### Work to complete:
Which of the lines below hold "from"? Please return each one.

### Recorded information:

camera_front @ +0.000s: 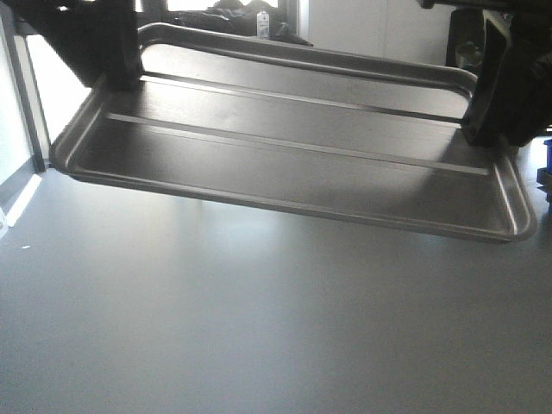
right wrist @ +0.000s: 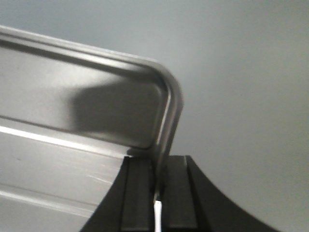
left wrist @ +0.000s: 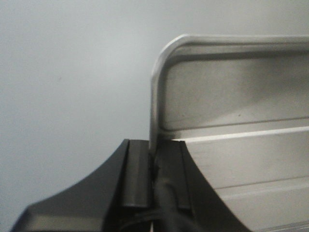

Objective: Grab silver tray and stack on right shelf
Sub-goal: 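Hold the silver tray level with both grippers while the base drives to another shelf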

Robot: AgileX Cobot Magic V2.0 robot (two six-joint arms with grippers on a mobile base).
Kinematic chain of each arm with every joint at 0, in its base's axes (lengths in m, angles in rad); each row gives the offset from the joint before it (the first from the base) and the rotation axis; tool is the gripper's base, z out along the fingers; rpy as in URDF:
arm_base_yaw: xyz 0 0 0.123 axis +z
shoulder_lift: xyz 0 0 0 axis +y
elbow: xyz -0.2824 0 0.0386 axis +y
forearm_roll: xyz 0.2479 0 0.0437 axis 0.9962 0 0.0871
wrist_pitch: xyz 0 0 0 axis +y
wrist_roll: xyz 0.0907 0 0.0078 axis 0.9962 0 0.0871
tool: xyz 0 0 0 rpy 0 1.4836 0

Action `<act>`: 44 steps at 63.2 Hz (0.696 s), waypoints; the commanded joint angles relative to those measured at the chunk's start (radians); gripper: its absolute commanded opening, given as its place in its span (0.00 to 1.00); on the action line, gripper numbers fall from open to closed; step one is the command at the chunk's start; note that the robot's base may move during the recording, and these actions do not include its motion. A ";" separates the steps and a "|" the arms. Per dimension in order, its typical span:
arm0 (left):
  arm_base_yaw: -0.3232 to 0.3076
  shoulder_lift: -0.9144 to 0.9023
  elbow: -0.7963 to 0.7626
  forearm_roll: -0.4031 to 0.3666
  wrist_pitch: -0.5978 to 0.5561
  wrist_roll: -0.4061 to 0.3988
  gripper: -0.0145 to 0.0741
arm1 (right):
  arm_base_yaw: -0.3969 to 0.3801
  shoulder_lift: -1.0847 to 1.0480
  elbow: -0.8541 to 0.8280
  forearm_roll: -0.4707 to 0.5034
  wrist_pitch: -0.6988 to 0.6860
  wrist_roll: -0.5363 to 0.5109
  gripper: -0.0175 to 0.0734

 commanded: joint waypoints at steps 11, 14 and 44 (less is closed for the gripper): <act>-0.003 -0.030 -0.035 0.046 -0.006 -0.005 0.06 | -0.002 -0.027 -0.030 -0.038 -0.008 -0.029 0.25; -0.003 -0.028 -0.035 0.046 -0.006 -0.005 0.06 | -0.002 -0.027 -0.030 -0.038 -0.008 -0.029 0.25; -0.003 -0.022 -0.035 0.041 -0.008 -0.005 0.06 | -0.002 -0.027 -0.030 -0.038 -0.008 -0.029 0.25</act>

### Reply:
Kinematic chain of each arm with every joint at 0, in its base's axes (lengths in m, angles in rad); each row gives the offset from the joint before it (the first from the base) and the rotation axis; tool is the gripper's base, z out along the fingers; rpy as in URDF:
Action `<act>`: 44 steps at 63.2 Hz (0.696 s), waypoints; the commanded joint angles relative to those measured at the chunk's start (radians); gripper: its absolute commanded opening, given as its place in its span (0.00 to 1.00); on the action line, gripper numbers fall from open to closed; step one is the command at the chunk's start; note that the robot's base may move during the recording, and these actions do not include its motion. A ";" separates the steps and a "|" the arms. Per dimension in order, its typical span:

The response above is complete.